## YOUR ASSIGNMENT
Within the listing, each line that has the string "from" should be copied.

## INFORMATION PROVIDED
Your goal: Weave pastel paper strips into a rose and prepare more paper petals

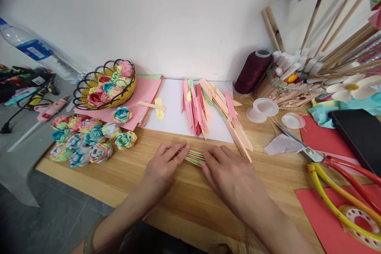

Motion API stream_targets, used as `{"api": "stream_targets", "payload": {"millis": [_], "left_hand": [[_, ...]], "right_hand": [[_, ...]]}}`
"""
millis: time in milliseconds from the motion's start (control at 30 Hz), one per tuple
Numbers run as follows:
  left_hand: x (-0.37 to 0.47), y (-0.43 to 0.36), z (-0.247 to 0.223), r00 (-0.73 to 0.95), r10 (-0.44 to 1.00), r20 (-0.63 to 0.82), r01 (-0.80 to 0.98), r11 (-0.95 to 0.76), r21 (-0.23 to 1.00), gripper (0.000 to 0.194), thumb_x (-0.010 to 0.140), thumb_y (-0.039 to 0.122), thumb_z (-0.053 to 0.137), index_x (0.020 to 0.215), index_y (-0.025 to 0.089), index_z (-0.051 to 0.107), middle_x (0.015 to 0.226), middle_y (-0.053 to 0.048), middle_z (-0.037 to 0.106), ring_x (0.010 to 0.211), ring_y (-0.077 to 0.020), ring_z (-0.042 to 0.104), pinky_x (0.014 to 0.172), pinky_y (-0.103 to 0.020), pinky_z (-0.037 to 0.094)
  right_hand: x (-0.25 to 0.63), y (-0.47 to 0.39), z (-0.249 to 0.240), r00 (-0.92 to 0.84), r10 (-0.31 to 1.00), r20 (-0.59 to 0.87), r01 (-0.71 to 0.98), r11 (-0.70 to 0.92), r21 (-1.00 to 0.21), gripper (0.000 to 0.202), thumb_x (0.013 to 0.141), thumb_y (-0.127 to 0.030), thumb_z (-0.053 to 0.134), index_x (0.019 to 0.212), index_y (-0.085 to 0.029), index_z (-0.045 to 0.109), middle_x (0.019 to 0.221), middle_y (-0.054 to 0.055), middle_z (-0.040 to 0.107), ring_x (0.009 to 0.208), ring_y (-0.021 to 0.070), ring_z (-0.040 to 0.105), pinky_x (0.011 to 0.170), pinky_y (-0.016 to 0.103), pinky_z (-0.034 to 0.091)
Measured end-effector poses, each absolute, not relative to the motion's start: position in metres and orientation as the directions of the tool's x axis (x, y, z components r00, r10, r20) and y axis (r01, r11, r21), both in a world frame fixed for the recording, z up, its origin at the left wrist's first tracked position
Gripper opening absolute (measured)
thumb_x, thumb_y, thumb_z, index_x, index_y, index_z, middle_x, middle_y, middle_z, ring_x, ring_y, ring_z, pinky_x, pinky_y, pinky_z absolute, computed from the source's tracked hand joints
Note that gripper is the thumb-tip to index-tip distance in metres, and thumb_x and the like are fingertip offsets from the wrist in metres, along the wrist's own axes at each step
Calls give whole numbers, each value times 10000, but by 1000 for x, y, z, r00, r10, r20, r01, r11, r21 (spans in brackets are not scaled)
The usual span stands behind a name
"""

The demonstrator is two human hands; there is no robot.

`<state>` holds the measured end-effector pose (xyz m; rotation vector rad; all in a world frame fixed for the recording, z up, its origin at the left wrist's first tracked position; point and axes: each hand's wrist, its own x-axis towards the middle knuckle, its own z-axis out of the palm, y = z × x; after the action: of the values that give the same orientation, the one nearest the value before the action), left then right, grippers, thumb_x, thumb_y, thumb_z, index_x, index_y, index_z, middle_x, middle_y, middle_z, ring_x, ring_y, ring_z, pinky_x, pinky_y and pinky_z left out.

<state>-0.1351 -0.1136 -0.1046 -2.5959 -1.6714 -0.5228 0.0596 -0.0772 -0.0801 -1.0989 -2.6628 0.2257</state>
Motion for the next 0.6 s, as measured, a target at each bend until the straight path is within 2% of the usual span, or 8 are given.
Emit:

## SOLUTION TO THIS TASK
millis: time in milliseconds from the motion's start (control at 30 Hz), one per tuple
thumb_x, thumb_y, thumb_z, index_x, index_y, index_z, middle_x, middle_y, middle_z, ring_x, ring_y, ring_z, pinky_x, pinky_y, pinky_z absolute, computed from the source's tracked hand joints
Note that gripper is the thumb-tip to index-tip distance in metres, and thumb_x and the like are fingertip offsets from the wrist in metres, along the wrist's own axes at each step

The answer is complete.